/---

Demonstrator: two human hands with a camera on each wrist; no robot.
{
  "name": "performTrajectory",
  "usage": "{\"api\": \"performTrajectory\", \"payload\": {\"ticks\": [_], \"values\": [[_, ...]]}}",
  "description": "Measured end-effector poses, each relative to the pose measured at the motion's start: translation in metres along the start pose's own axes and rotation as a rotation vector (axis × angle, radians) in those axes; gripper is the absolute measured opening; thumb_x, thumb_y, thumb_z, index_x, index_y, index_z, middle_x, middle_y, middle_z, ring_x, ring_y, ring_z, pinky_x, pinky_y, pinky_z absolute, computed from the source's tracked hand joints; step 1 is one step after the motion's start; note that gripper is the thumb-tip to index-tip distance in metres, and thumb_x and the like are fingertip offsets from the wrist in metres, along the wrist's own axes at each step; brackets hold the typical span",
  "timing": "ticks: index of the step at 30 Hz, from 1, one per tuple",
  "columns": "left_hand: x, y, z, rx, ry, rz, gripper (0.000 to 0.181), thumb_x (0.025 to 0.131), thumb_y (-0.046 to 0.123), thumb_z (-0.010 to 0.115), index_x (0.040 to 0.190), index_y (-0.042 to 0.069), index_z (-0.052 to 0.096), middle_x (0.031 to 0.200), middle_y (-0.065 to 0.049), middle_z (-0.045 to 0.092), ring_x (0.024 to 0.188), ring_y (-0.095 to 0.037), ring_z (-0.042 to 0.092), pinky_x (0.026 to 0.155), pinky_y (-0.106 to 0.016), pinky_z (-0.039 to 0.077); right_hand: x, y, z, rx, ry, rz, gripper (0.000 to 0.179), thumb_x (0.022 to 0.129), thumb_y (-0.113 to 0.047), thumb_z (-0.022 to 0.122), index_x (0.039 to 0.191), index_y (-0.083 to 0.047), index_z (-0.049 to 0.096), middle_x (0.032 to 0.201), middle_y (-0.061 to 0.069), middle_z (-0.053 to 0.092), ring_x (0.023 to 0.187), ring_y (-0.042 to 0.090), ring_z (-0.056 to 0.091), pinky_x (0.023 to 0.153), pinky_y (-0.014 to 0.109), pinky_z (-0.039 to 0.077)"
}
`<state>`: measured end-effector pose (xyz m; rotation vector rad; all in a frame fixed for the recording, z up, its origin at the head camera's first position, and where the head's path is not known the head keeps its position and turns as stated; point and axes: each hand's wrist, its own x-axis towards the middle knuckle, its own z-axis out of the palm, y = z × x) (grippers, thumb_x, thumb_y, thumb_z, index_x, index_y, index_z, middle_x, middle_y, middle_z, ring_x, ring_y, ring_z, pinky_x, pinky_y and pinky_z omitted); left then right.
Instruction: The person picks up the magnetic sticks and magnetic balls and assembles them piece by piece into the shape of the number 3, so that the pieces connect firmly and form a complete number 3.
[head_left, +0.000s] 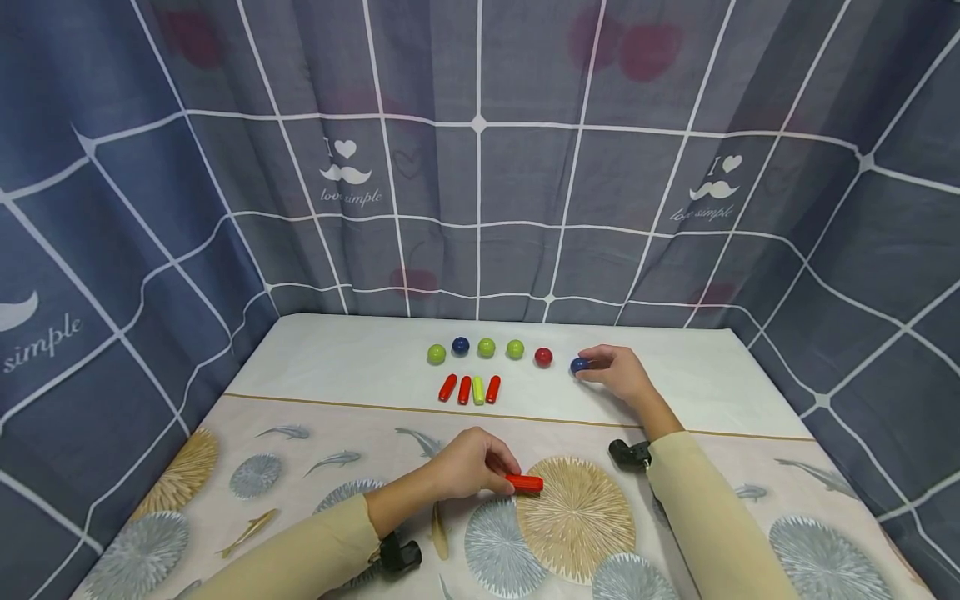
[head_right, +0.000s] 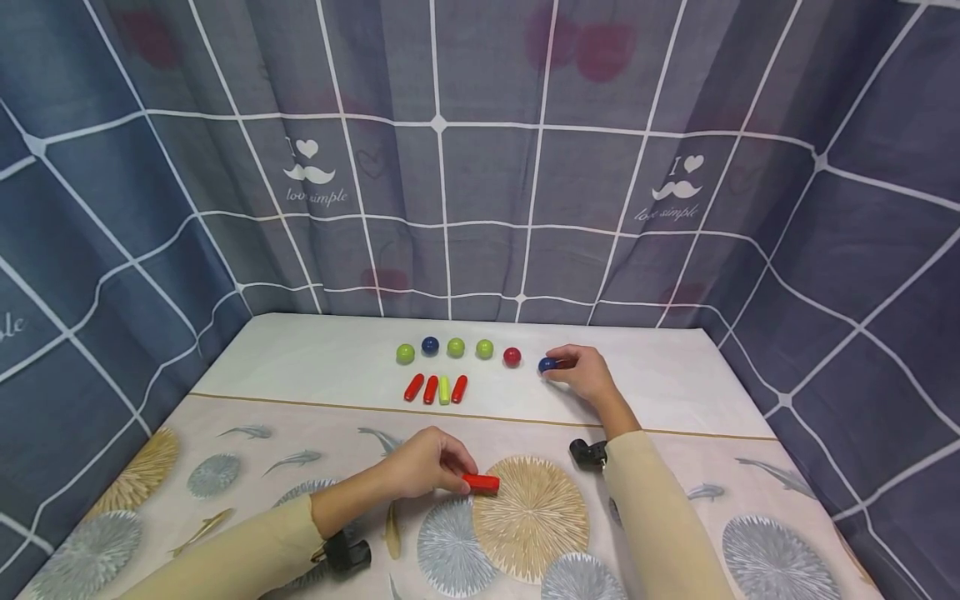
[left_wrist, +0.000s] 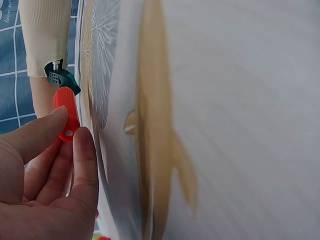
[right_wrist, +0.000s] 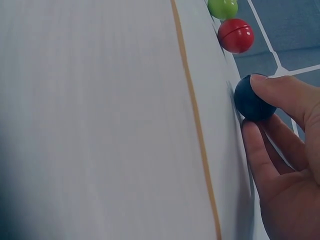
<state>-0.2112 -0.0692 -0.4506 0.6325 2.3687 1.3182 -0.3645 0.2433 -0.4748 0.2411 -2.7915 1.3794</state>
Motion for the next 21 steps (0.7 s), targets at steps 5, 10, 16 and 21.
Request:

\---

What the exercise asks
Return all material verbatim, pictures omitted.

Task solution
Demonstrator: two human hands with a camera on each wrist; no robot.
{
  "name": "performTrajectory",
  "usage": "{\"api\": \"performTrajectory\", \"payload\": {\"ticks\": [_], \"values\": [[_, ...]]}}",
  "description": "Measured end-effector poses, each relative to the pose measured at the motion's start: translation in metres along the start pose's own axes and rotation as a rotation vector (axis × angle, radians) in those axes; gripper is the absolute measured opening; thumb_x, thumb_y, thumb_z, index_x, index_y, index_z, middle_x, middle_y, middle_z, ring_x, ring_y, ring_z, pinky_x, pinky_y, pinky_z absolute, computed from the source's tracked hand joints; step 1 is one step after the motion's start; note that gripper is the thumb-tip to index-tip distance in metres, and thumb_x and the like are fingertip offsets from the wrist in metres, along the wrist's own axes at each step; brackets hold the typical span",
  "timing": "ticks: index of the step at 30 Hz, from 1, one per tuple",
  "columns": "left_hand: x, y, z, rx, ry, rz, gripper (0.000 to 0.181), thumb_x (0.025 to 0.131), thumb_y (-0.046 to 0.123), thumb_z (-0.010 to 0.115), index_x (0.040 to 0.190), index_y (-0.042 to 0.069), index_z (-0.052 to 0.096), middle_x (0.031 to 0.200), middle_y (-0.065 to 0.049), middle_z (-0.045 to 0.092), ring_x (0.024 to 0.188), ring_y (-0.095 to 0.037), ring_z (-0.042 to 0.092), pinky_x (0.026 to 0.155), pinky_y (-0.106 to 0.016), pinky_z (-0.039 to 0.077); right_hand: x, y, z, rx, ry, rz, gripper (0.000 to 0.179), thumb_x (0.022 to 0.129), thumb_y (-0.113 to 0.047), thumb_z (-0.022 to 0.122), index_x (0.039 to 0.191), index_y (-0.083 to 0.047), index_z (-0.049 to 0.096), middle_x (0.032 to 0.201), middle_y (-0.061 to 0.069), middle_z (-0.053 to 0.092), ring_x (0.023 to 0.187), ring_y (-0.042 to 0.090), ring_z (-0.056 to 0.091), pinky_x (0.023 to 0.153), pinky_y (-0.014 to 0.109), pinky_z (-0.039 to 0.077)"
}
`<state>`: measured end-effector pose (xyz m; rotation vector rad; all in a frame fixed for the recording, z up, its origin at the head camera's first position, and where the head's path is not known the head keeps its position and turns as stated; point and axes: each hand's wrist, its own x-axis towards the middle knuckle, its own z-axis out of the palm, y = z × x) (grippers, thumb_x, thumb_y, thumb_z, index_x, index_y, index_z, middle_x, middle_y, middle_z, ring_x, ring_y, ring_z, pinky_x, pinky_y and pinky_z omitted); left then right.
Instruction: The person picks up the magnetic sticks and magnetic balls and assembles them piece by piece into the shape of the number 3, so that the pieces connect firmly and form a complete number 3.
[head_left, +0.000s] 
[head_right, +0.000s] 
[left_wrist, +0.000s] 
[right_wrist, +0.000s] 
<state>-0.2112 -0.0692 -0.4506 0.6325 2.3687 1.3182 -0.3645 0.2433 -0.4748 0.2411 -2.7915 1.3794</state>
Motion for the next 21 steps (0.7 s), targets at steps 5, 10, 16 and 21.
Request:

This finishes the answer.